Summary
Big reservoirs in deepwater Gulf of Mexico (GOM) typically produce at world-class rates. The scale of investment is likewise world class.
The energy industry's drive to invest in enhanced oil recovery from deepwater basins is sustainable in a world of volatile oil prices and increasing demand for energy. However, project economics will continue to depend on accurate risk assessment, risk-mitigation strategies, and, more fundamentally, progressive deployment of evolving technologies in brownfield deepwater secondary-recovery projects.
Details of well geometry and design optimizations may prove to be minor sensitivities in high-cost deepwater developments; however, rig rate has a major impact on economics. The assessment required to minimize the number of injectors and ensure their proper placement logically takes more time than exotic choices of injection patterns. With such major constraints in mind, an optimal design for wells and materials has to take precedence. Accepting this as a given, additional, more common challenges would then follow.
The waterflood-study team for the deepwater Ursa/Princess field in the GOM has spent appreciable time and effort evaluating various potential challenges affecting the surface and subsurface aspects of the development plan. The design for an optimum injection rate was a bottom-up process starting from the reservoir up to the topsides injection facilities. Reservoir-sweep efficiency and reservoir-pressure distribution logically dictated injection-well designs and injection-pump sizing. Subsurface risks, such as reservoir souring and hydrate formation, dictated materials selection and completions design.

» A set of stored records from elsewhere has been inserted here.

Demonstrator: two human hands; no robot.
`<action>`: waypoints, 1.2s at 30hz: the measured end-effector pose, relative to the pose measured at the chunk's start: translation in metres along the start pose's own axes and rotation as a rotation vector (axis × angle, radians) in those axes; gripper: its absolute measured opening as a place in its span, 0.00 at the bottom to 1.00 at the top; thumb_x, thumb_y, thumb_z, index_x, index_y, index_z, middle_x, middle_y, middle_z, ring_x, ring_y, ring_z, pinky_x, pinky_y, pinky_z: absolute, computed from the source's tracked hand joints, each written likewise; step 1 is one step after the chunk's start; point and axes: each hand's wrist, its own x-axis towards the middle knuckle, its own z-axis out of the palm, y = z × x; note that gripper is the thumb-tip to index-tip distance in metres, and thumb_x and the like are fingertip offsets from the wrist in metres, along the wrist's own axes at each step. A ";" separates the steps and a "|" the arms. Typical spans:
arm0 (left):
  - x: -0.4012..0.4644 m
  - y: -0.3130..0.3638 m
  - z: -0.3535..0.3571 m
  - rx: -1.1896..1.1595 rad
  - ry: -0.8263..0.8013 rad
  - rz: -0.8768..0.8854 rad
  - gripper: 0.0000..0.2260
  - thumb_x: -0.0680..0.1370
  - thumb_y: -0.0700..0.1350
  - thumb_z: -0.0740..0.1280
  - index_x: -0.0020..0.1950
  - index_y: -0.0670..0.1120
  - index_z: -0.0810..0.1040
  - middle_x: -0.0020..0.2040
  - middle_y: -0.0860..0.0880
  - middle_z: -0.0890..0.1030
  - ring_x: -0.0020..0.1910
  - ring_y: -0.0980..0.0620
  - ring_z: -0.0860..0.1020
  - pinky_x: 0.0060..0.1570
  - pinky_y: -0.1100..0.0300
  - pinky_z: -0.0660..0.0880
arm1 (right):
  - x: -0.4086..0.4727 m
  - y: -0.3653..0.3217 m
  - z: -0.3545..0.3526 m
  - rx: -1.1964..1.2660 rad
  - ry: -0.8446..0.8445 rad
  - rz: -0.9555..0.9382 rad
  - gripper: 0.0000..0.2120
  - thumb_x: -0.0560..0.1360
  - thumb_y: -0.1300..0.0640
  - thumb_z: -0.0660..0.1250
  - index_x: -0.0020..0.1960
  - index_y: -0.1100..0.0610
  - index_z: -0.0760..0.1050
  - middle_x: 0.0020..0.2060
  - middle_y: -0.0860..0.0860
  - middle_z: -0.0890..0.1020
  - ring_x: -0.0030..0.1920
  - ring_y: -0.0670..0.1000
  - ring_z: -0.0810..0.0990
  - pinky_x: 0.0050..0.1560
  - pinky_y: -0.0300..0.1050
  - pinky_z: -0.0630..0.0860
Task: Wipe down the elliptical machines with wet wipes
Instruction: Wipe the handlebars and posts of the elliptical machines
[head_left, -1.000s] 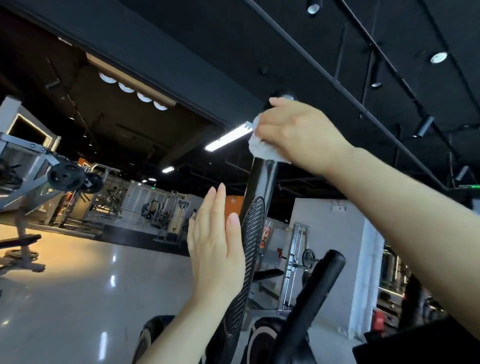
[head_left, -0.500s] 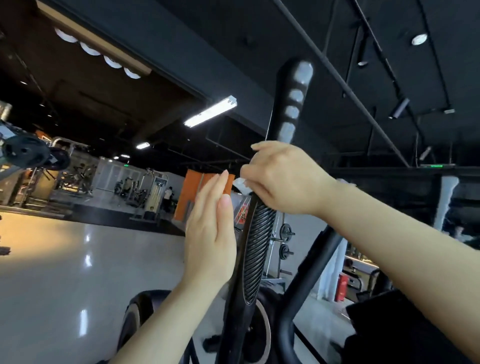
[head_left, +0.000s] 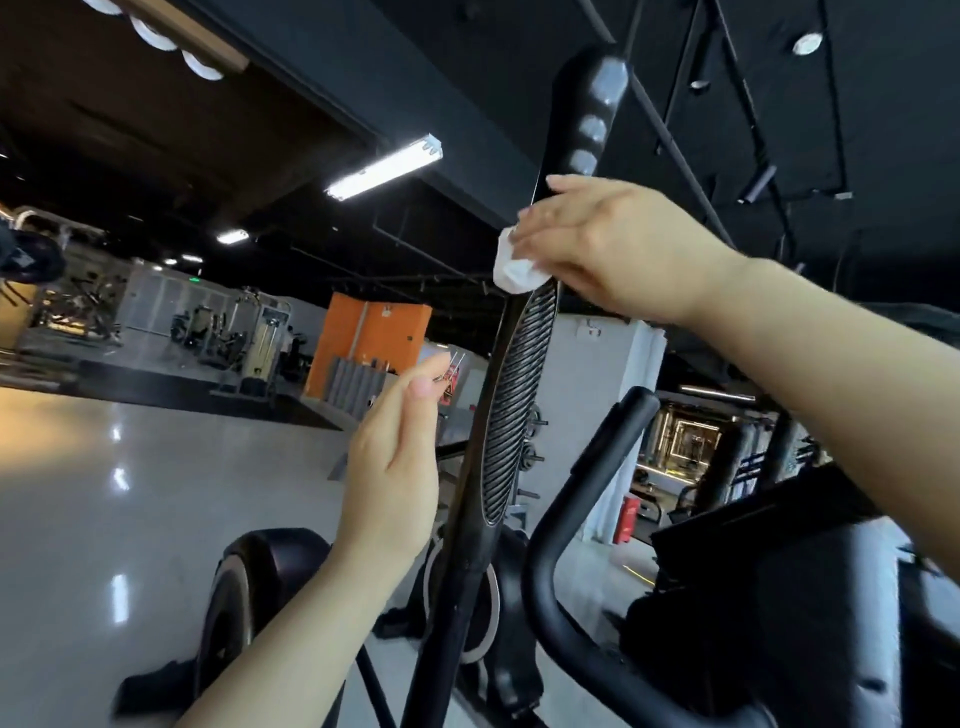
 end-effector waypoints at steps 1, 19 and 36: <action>-0.003 -0.005 -0.001 -0.024 0.025 -0.028 0.17 0.78 0.63 0.51 0.61 0.63 0.74 0.59 0.71 0.77 0.64 0.66 0.74 0.66 0.68 0.67 | 0.000 -0.005 0.002 0.001 -0.001 0.002 0.13 0.78 0.58 0.60 0.54 0.59 0.82 0.55 0.54 0.84 0.59 0.56 0.81 0.71 0.53 0.65; -0.044 -0.019 -0.029 -0.029 -0.159 -0.217 0.34 0.73 0.71 0.48 0.68 0.54 0.75 0.65 0.57 0.78 0.65 0.64 0.74 0.70 0.57 0.67 | -0.069 -0.169 0.064 0.181 0.074 -0.241 0.10 0.79 0.66 0.63 0.51 0.61 0.83 0.52 0.56 0.85 0.60 0.55 0.81 0.73 0.52 0.65; -0.099 -0.023 -0.058 0.051 -0.201 -0.417 0.30 0.74 0.70 0.46 0.64 0.57 0.75 0.65 0.60 0.77 0.63 0.66 0.74 0.70 0.59 0.66 | -0.127 -0.273 0.086 0.308 -0.017 -0.171 0.14 0.82 0.65 0.58 0.56 0.63 0.82 0.59 0.57 0.82 0.65 0.56 0.77 0.75 0.52 0.62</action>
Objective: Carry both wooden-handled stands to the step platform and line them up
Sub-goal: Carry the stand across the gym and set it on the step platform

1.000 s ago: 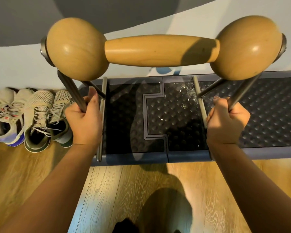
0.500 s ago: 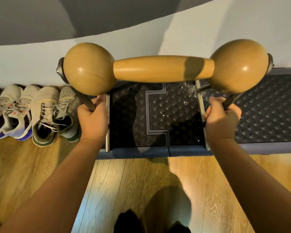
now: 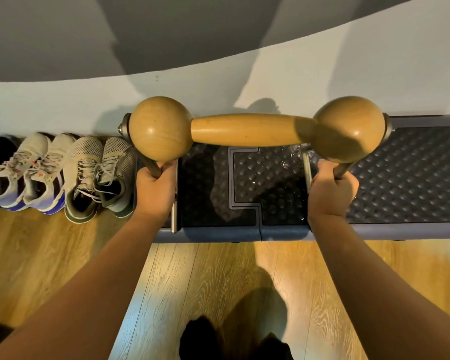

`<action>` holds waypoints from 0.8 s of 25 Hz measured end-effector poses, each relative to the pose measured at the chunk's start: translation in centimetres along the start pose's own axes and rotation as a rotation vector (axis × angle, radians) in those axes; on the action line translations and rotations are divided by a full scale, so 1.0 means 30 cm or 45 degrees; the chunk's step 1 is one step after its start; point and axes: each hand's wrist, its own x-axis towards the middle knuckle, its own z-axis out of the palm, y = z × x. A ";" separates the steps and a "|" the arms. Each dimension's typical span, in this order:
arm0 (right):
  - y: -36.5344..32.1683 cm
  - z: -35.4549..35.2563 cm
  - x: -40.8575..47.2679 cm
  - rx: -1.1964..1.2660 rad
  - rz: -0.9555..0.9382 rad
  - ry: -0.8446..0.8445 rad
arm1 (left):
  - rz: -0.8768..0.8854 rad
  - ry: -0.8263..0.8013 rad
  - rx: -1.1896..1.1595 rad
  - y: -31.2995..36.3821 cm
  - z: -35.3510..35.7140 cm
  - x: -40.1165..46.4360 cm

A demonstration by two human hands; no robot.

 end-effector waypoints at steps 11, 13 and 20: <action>0.016 -0.071 -0.012 -0.409 0.094 -0.213 | -0.148 -0.079 0.238 0.009 -0.039 -0.014; 0.019 -0.086 -0.033 -0.488 0.157 -0.232 | -0.203 -0.115 0.298 0.002 -0.053 -0.045; -0.137 -0.145 -0.203 -0.722 1.109 -0.704 | -0.505 -0.201 0.537 0.149 -0.151 -0.276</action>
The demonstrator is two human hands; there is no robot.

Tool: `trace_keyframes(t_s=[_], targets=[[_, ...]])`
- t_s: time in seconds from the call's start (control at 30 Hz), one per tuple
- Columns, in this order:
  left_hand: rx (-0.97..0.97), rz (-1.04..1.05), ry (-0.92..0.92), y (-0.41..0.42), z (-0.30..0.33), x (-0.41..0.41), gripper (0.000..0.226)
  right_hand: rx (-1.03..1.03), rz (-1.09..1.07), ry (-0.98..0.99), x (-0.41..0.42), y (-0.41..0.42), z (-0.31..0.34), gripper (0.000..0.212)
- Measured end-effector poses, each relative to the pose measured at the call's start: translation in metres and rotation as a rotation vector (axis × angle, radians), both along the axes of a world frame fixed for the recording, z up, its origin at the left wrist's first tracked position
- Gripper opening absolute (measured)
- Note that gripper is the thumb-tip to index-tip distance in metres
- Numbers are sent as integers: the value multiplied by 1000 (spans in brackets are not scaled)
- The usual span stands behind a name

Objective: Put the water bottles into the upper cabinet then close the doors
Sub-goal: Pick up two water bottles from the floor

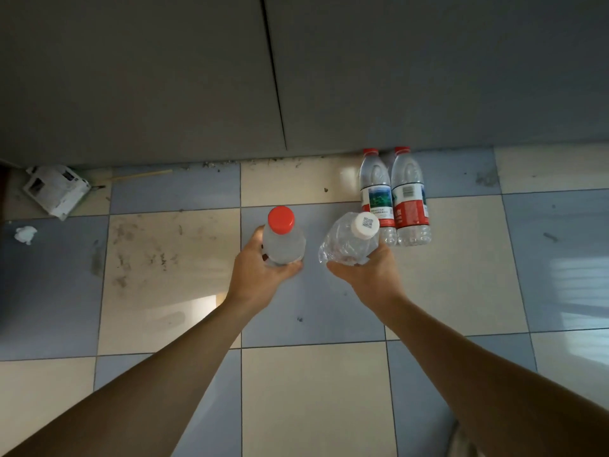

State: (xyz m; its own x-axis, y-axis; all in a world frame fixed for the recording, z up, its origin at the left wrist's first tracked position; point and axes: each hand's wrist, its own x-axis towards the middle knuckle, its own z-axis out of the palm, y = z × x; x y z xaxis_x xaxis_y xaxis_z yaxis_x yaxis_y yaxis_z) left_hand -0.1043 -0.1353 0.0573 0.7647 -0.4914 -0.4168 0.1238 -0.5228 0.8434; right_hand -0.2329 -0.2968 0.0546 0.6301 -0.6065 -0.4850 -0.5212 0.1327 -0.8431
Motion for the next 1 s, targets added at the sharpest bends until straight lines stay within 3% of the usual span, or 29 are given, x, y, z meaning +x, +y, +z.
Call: trace_keyframes(t_s=[0.23, 0.4, 0.6, 0.8, 0.93, 1.0], targets=[[-17, -32, -15, -11, 154, 14, 72, 27, 138, -23, 9, -21, 154, 57], [-45, -26, -32, -7, 316, 28, 64, -28, 283, -9, 24, -28, 323, 66], [-129, -5, -67, 10, 532, 54, 60, -111, 395, -3, 49, -34, 545, 53], [-286, 2, -201, 54, 718, 99, 45, -192, 431, -211, 94, -1, 741, 60], [-395, -19, -332, 77, 834, 154, 42, -257, 343, -344, 142, 26, 862, 73], [-443, -30, -392, 90, 893, 182, 42, -303, 286, -429, 167, 42, 922, 63]])
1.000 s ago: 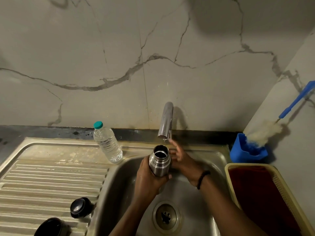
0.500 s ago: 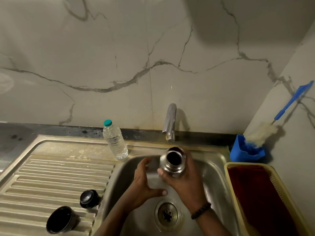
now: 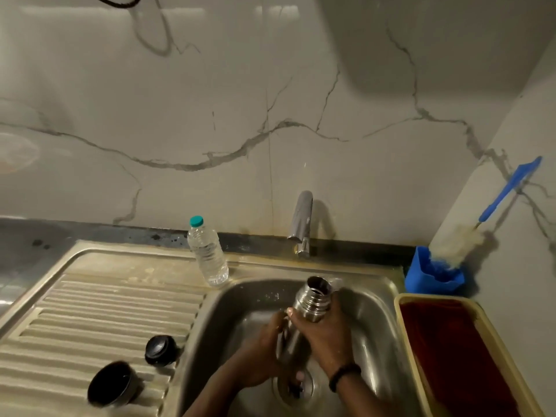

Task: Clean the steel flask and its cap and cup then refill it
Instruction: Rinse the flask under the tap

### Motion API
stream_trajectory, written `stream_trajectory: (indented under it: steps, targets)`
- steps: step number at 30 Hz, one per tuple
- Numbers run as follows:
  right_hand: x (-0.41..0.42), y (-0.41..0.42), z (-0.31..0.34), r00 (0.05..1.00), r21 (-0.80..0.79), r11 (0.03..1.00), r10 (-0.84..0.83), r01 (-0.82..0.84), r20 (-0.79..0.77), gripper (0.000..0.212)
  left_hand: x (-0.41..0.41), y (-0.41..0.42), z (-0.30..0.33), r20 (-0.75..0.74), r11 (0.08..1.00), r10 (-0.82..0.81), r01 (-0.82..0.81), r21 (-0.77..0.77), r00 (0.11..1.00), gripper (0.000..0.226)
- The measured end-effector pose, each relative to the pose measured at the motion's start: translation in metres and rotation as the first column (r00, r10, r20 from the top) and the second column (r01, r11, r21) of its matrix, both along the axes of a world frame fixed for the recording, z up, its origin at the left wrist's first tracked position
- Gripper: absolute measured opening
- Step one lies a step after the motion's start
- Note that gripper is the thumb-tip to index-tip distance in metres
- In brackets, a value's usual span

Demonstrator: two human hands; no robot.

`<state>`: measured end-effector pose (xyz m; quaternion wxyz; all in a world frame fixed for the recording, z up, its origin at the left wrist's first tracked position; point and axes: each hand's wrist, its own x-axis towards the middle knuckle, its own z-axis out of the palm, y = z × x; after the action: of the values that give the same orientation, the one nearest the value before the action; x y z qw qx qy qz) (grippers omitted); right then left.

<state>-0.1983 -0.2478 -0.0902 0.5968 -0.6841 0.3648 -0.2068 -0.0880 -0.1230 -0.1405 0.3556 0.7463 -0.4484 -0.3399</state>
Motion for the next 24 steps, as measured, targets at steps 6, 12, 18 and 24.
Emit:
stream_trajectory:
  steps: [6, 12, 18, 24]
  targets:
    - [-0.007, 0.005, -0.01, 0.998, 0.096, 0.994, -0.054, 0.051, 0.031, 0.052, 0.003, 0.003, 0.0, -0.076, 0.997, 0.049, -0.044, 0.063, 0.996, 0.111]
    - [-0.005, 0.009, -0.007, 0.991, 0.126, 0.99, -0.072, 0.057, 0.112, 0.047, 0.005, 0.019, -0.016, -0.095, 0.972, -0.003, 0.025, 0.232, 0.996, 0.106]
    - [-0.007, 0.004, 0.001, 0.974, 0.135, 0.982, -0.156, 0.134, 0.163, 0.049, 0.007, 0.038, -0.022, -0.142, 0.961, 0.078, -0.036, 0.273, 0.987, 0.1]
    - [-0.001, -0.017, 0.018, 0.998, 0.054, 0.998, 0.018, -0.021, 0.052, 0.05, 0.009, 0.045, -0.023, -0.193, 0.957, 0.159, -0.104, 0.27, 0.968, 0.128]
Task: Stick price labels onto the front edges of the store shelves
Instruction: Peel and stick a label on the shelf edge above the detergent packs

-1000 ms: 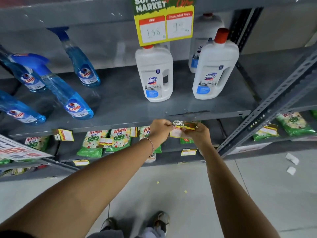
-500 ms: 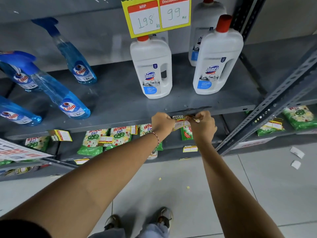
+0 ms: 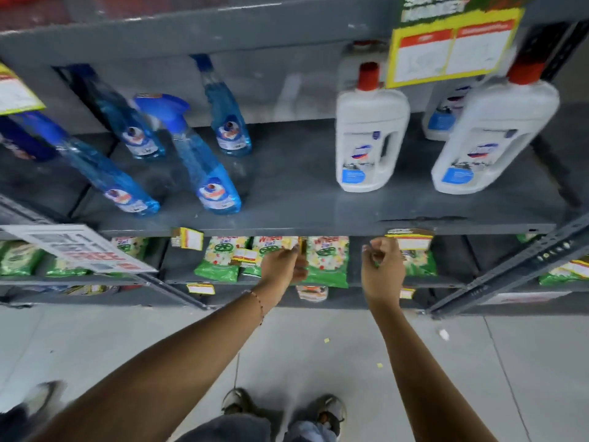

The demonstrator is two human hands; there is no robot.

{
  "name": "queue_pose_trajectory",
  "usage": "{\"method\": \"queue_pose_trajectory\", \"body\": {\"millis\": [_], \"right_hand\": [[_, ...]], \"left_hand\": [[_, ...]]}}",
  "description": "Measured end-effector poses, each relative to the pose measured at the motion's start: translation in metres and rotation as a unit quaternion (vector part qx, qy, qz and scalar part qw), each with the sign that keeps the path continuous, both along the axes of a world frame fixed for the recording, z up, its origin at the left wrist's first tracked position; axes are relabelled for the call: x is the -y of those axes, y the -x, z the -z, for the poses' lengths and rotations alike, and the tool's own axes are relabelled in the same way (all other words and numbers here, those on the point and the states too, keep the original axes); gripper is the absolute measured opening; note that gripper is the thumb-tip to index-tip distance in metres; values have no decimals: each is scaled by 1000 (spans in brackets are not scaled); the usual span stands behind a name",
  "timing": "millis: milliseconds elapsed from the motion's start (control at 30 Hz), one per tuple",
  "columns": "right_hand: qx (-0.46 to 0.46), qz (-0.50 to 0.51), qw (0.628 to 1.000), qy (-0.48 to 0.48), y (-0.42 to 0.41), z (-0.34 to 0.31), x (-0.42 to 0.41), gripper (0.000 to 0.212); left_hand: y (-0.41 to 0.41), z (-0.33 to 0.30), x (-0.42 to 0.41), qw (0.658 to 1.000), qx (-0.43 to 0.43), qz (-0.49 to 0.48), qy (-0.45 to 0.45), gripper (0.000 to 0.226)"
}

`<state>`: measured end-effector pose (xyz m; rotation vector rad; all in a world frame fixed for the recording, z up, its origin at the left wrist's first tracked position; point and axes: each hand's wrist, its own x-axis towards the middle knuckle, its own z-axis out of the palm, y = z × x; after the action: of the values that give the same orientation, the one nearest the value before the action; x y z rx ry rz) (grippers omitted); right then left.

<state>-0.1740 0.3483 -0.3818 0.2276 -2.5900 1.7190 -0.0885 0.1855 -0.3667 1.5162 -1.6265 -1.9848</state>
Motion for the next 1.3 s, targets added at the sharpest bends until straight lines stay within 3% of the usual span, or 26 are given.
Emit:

This paper addresses the challenges primarily affecting the design of the deepwater subsea-injection wells. In addition to the well cost, several other underlying factors have played an influential role in defining the boundary conditions for the injectors design.
Background
Industry-wide experience in the execution and the operation of waterflood projects in deepwater environments is relatively limited. With relatively few analogs, the Ursa and Princess fields are set to embark on major facilities expansion and subsea development. The aim is to deliver a high rate of specific-quality water through four subsea-injection wells into a vast and, largely thirsty, reservoir.
Ursa and Princess reside 100 miles south/southeast of the Mississippi River mouth in the Mars basin, GOM. The Ursa field was discovered in 1990 and has been on production since 1999. The Princess field was discovered in 2000 and has been producing since December 2003 through a subsea tieback to Ursa. The fields have their main reservoirs in common and are in pressure communication. The working interest in the Ursa and Princess fields are Shell (45--operator), BP (23%), ExxonMobil (16%), and ConocoPhillips (16%).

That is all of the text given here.